• _Task directions_
When you transcribe the lines below, keep every word the same and leave the pictures behind.

• _Supplied data_
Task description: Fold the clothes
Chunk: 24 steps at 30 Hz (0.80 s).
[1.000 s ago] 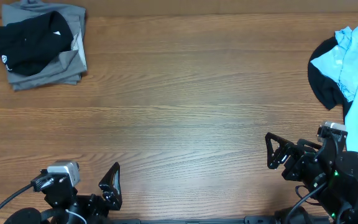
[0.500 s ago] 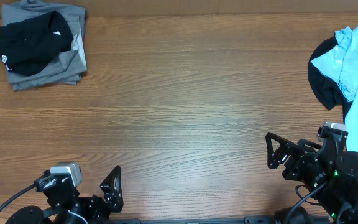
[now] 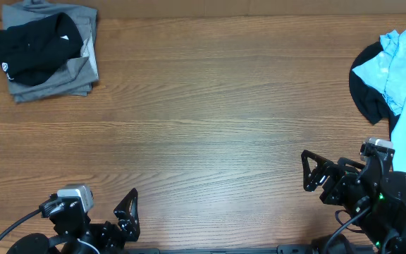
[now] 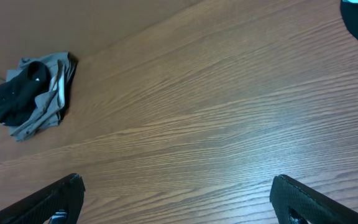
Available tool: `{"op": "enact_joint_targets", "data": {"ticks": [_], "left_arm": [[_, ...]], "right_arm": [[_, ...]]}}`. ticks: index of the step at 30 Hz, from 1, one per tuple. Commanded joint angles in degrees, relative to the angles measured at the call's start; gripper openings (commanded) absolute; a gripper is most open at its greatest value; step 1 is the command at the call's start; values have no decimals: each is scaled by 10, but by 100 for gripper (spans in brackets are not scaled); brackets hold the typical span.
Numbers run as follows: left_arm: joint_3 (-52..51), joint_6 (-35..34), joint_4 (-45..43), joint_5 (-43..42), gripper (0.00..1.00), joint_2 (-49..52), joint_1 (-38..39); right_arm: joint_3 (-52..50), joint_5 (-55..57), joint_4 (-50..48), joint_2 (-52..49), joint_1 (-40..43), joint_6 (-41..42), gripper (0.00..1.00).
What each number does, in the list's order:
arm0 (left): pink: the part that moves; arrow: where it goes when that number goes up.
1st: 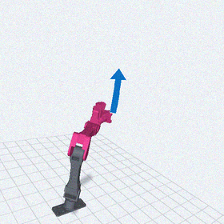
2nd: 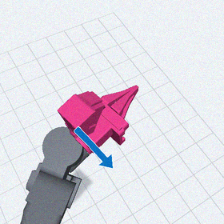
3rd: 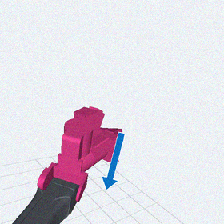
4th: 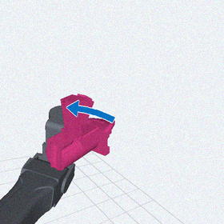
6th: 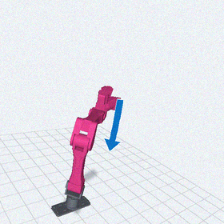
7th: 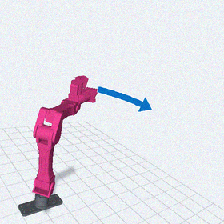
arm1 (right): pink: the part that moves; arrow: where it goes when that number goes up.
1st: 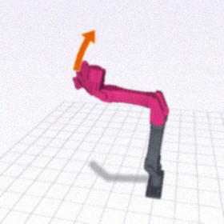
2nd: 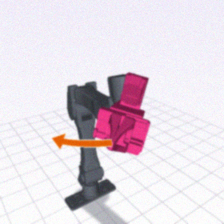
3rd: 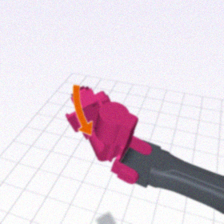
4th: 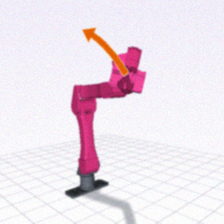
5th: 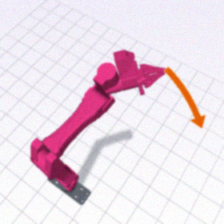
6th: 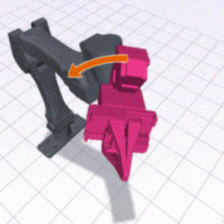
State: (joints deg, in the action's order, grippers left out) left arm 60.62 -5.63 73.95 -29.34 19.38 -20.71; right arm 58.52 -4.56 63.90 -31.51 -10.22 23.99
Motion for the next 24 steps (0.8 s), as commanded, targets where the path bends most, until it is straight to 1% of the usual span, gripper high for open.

• _Task output_
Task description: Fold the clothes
Chunk: 24 steps at 30 Hz (0.80 s).
[1.000 s ago] 
[0.500 s ago] 
[now] 
[now] 
Available tool: `{"op": "enact_joint_targets", "data": {"ticks": [_], "left_arm": [[_, ...]], "right_arm": [[_, ...]]}}`. ticks: index of the step at 30 Hz, from 1, one per tuple. Commanded joint angles in degrees, relative to the angles measured at the call's start; gripper openings (commanded) absolute; a gripper is most open at its greatest value; step 1 is the command at the call's start; values have no decimals: each is scaled by 10, but by 100 for gripper (spans in brackets are not scaled); brackets hold the typical span.
Numbers run as follows: left_arm: joint_3 (-52..51), joint_6 (-35..34), joint_4 (-45..43), joint_5 (-43..42), gripper (0.00..1.00), joint_2 (-49..52), joint_1 (-38..39); right_arm: joint_3 (-52..50), joint_5 (-55..57), joint_4 (-50..48), joint_2 (-52..49), joint_1 (-40..43), joint_6 (-41..42), gripper (0.00..1.00).
What each number does, in the list's order:
arm0 (left): pink: the part that moves; arrow: where it goes when that number goes up.
1st: 
2nd: 
3rd: 
4th: 
6th: 
7th: 
arm1 (right): pink: the part that moves; arrow: where it goes when that number goes up.
1st: 
2nd: 
3rd: 
4th: 
5th: 
6th: 
State: (joints deg, in the action's order, grippers left out) left arm 60.62 -5.63 73.95 -29.34 19.38 -20.71; right arm 58.52 -4.56 63.90 -31.51 -10.22 23.99
Motion for the next 24 steps (0.8 s), as commanded, targets where the path bends most, until it is straight to 1% of the usual span, gripper high for open.

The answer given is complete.